Numerose opere d’arte ornano la Chiesa parrocchiale della Conversione di San Paolo Apostolo di Roccapelago.

Il tabernacolo dell’altare maggiore in legno dorato in stile barocco fu fatto costruire dal parroco don Stefani nel 1603. A destra e a sinistra dell’altare maggiore si trovano due tele attribuite alla scuola bolognese di Guido Reni, acquistate dallo stesso parroco a Bologna negli anni Venti del Seicento. La tela a destra dell’altare raffigura San Francesco d’Assisi con Sant’Antonio Abate e San Giovanni Evangelista ai suoi lati, sovrastati dalla Gloria della Trinità. La tela a sinistra dell’altare maggiore raffigura il Rosario: la Madonna con il Bambino e San Giuseppe in alto sopra una nube consegnano la corona del Rosario a San Domenico, dipinto al fianco di Santa Caterina da Siena. A cornice della scena sono raffigurati i quindici misteri.
Sulla parete sinistra della chiesa una tela del 1607, attribuita alla scuola del pittore fiammingo Dionigi Calvaert, raffigura San Rocco e San Pellegrino. Una seconda tela della seconda metà del Seicento, posta nella stessa parete, sopra l’altare di Sant’Antonio da Padova, raffigura il Santo con la Madonna, San Lorenzo e San Carlo Borromeo.
La parete destra della chiesa ospita, invece, l’altare della Madonna del Carmine datato 1651, che racchiude una tela di scuola bolognese. Accanto si trova l’altare della Madonna della Neve, con un dipinto opera di un manierista provinciale del XVI secolo.

Opera di notevole pregio, recentemente restaurata, è poi l’organo con sette registri risalente al 1722, opera del Traeri.

Il campanile fu eretto a spese del pubblico sfruttando probabilmente una delle antiche torri medievali. È dotato di quattro campane, una delle quali conserva una storia quasi millenaria: i suoi rintocchi ritmavano già la vita del castello in epoca medievale. Danneggiata in parte, la campana fu rifusa nel 1732 con l’aggiunta di 22 pesi di bronzo.

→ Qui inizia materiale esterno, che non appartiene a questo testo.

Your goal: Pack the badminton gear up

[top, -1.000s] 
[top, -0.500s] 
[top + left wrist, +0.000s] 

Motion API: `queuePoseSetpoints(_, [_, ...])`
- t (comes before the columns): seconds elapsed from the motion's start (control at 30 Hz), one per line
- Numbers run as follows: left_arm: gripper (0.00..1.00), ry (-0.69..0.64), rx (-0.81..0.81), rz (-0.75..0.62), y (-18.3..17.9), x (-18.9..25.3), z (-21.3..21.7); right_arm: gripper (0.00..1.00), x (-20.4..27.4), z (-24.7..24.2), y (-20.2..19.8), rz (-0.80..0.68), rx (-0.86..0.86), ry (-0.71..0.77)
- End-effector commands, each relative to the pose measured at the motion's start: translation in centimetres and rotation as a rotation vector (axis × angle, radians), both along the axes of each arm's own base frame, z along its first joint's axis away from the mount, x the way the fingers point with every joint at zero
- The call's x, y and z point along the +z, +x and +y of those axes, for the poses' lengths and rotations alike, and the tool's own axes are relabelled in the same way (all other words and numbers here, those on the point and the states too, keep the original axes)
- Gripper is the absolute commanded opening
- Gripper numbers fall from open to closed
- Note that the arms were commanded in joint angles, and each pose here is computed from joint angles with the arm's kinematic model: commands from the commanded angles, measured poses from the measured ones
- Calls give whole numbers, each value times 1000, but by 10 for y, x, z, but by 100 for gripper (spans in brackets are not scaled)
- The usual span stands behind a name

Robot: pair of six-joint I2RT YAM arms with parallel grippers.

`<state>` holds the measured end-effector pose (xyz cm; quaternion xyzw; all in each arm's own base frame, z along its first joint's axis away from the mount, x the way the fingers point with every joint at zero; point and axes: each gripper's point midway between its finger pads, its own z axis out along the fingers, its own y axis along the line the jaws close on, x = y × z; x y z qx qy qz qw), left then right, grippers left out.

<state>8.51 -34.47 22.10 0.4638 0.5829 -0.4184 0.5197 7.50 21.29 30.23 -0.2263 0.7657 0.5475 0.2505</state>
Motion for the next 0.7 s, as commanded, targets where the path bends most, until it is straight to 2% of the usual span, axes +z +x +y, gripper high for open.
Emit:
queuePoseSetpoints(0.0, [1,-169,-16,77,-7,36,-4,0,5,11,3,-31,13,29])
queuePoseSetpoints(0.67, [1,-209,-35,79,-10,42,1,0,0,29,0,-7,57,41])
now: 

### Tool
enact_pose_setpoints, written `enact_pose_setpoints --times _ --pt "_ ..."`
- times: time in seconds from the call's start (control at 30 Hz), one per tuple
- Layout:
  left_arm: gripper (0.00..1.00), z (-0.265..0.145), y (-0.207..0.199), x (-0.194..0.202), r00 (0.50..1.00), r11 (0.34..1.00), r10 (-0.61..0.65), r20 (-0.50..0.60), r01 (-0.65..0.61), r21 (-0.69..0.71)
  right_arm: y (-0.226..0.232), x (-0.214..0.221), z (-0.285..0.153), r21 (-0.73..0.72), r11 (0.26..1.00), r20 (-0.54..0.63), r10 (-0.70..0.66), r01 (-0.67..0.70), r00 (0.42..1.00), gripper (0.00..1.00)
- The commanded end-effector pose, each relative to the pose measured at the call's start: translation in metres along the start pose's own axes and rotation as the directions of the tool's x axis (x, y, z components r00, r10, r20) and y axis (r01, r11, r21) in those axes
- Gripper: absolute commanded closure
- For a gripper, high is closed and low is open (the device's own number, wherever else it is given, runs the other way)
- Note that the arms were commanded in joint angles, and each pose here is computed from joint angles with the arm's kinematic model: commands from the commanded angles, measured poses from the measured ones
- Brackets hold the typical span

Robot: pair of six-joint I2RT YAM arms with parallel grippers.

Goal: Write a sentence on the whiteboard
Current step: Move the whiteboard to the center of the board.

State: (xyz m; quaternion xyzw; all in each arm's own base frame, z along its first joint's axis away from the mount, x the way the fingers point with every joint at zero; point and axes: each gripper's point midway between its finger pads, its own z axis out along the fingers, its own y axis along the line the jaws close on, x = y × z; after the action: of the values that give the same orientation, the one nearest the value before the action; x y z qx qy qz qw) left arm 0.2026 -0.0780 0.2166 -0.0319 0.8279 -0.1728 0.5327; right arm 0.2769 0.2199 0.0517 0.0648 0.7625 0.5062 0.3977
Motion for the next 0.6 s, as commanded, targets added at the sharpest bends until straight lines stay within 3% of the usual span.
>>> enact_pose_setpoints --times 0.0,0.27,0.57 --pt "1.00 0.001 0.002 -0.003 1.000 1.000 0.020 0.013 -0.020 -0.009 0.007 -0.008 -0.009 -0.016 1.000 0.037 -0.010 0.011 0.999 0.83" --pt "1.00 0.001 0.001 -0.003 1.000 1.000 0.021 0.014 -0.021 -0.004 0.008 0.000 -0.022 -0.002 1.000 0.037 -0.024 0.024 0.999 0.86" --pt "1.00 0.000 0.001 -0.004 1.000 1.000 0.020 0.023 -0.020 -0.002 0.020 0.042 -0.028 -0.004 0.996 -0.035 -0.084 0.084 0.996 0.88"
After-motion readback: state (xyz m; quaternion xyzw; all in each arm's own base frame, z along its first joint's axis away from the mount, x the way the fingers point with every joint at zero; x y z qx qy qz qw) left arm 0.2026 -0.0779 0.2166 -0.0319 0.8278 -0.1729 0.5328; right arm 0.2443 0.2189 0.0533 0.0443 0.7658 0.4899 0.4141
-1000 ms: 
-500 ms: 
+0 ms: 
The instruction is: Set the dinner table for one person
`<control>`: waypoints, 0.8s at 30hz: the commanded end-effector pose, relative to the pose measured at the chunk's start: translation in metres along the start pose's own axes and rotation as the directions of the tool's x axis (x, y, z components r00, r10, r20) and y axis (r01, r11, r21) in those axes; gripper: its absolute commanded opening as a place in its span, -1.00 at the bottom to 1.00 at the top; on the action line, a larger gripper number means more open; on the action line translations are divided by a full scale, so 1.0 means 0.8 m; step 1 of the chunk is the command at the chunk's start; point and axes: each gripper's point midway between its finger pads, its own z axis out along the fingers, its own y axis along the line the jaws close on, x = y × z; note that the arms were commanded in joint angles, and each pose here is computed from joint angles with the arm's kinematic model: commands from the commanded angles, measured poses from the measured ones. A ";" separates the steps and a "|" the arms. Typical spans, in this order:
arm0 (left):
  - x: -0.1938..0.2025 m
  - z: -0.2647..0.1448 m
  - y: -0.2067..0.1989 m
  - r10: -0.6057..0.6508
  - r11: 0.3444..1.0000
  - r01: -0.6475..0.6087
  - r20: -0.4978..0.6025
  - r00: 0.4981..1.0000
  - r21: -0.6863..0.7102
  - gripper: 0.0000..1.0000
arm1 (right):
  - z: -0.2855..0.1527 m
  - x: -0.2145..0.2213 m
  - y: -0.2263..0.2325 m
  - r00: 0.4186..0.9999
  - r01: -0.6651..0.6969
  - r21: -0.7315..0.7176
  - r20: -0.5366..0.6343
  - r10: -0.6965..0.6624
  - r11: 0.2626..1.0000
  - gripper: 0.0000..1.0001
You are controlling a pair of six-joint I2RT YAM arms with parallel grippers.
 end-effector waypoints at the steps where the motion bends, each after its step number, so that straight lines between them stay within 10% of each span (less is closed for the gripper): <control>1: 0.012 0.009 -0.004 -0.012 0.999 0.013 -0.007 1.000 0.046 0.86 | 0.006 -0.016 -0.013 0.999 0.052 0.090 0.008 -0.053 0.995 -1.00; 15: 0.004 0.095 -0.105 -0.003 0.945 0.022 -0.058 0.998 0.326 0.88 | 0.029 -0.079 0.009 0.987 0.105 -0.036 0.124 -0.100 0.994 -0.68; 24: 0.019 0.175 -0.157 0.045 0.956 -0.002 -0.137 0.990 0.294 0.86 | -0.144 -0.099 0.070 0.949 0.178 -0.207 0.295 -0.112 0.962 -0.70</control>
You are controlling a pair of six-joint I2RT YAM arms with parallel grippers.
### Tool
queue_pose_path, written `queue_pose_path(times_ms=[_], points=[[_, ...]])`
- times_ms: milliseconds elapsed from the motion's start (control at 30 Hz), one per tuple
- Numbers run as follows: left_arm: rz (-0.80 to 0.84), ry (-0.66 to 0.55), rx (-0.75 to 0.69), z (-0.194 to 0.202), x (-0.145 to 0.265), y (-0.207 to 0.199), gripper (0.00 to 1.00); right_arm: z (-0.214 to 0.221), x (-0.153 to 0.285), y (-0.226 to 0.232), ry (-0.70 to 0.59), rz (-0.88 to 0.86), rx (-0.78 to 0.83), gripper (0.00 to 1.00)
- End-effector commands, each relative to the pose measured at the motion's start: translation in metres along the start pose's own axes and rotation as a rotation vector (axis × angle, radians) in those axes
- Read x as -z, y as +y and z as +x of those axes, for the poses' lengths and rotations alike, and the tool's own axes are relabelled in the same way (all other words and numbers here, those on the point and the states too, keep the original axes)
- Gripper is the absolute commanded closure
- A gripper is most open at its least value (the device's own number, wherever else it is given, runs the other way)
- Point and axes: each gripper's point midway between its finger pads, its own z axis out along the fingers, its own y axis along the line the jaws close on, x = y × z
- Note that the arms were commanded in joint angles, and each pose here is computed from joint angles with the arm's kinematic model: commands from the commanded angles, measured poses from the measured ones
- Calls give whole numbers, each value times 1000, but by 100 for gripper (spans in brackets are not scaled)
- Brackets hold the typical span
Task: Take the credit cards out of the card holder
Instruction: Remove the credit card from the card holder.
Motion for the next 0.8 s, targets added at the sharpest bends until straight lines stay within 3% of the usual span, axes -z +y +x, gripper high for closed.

Un importante intervento di ristrutturazione della chiesa fu eseguito nel 1868, quando l’allora parroco don Paolo Coppi riempì le stanze sottostanti di terra per abbassare il pavimento e allargare il locale sacro, sistemandovi lastre d’ardesia. Un nuovo intervento fu eseguito nel 1925, in seguito a un violento terremoto con epicentro in Garfagnana che il 7 settembre 1920 danneggiò parte della struttura. L’antico soffitto ligneo di abete intarsiato, ornato di cinque bassorilievi raffiguranti San Paolo e quattro angeli, fu sostituito con nuove travi, più semplici ma più sicure; inoltre, il muro a nord-ovest fu ricostruito quasi interamente, le antiche finestre rettangolari presenti lungo le pareti longitudinali dell’edificio furono sostituite con finestre dalla forma rotonda e furono apportate migliorie anche al coro e alla tribuna dell’organo.